How to prevent mod_rewrite from rewriting URLs more than once?

I want to use mod_rewrite to rewrite a few human-friendly URLs to arbitrary files in a folder called php (which is inside the web root, since mod_rewrite apparently won't let you rewrite to files outside the web root).
/ --> /php/home.php
/about --> /php/about_page.php
/contact --> /php/contact.php
Here are my rewrite rules:
Options +FollowSymlinks
RewriteEngine On
RewriteRule ^$ php/home.php [L]
RewriteRule ^about$ php/about_page.php [L]
RewriteRule ^contact$ php/contact.php [L]
However, I also want to prevent users from accessing files in this php directory directly. If a user enters any URL beginning with /php, I want them to get a 404 page.
I tried adding this extra rule at the end:
RewriteRule ^php php/404.php [L]
...(where 404.php is a file that outputs 404 headers and a "Not found" message.)
But when I access / or /about or /contact, I always get redirected to the 404. It seems the final RewriteRule is applied even to the internally rewritten URLs (as they now all start with /php).
I thought the [L] flag (on the first three RewriteRules) was supposed to prevent further rules from being applied? Am I doing something wrong? (Or is there a smarter way to do what I'm trying to do?)
[L] flag should be used only in the last rule,
L - Last Rule - Stops the rewriting process here and don’t apply any more rewriting rules & because of that you are facing issues.
I had similar problem. I have a content management system written in PHP and based on Model-View-Control paradigm. The most base part is the mod_rewrite. I've successfully prevent access to PHP files globally. The trick has name THE_REQUEST.
What's the problem?
Rewriting modul rewrites the URI. If the URI matches a rule, it is rewritten and other rules are applied on the new, rewritted URI. But! If the matched rule ends with [L], the engine doesn't terminate in fact, but starts again. Then the new URI doesn't more match the rule ending with [L], continues and matches the last one. Result? The programmer stars saying bad words at the unexpected 404 error page. However computer does, what you say and doesn't do, what you want. I had this in my .htaccess file:
RewriteEngine On
RewriteBase /
RewriteRule ^plugins/.* pluginLoader.php [L]
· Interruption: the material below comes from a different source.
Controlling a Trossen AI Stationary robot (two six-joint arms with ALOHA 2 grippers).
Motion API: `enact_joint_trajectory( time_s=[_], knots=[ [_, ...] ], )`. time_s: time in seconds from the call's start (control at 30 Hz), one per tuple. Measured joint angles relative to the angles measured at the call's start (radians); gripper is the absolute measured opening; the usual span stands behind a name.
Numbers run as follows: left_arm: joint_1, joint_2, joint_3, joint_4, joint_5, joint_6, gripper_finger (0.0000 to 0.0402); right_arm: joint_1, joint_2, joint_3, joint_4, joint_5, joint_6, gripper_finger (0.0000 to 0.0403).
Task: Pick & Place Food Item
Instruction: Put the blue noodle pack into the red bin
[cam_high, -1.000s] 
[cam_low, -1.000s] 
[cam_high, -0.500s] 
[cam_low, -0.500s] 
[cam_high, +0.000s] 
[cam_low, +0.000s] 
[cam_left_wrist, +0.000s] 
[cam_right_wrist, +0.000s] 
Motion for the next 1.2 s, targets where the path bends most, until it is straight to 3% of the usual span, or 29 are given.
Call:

RewriteCond %{REQUEST_URI} \.php$
RewriteRule .* index.php [L]
That's wrong. Even the URIs beginning with plugins/ are rewritten to index.php.
Solution
You need to apply the rule if and only if the original - not rewritten - URI matches the rule. Regrettably the mod_rewrite does not provide any variable containing the original URI, but it provides some THE_REQUEST variable, which contains the first line of HTTP request header. This variable is invariant. It doesn't change while rewrite engine is working.
...
RewriteCond %{THE_REQUEST} \s.*\.php\s
RewriteRule \.php$ index.php [L]
The regular expression is different. It is not applied on the URI only, but on entire first line of the header, that means on something like GET /script.php HTTP/1.1. But the critical rule is this time applied only if the user is explicitly requesting some PHP-script directly. The rewritten URI is not used.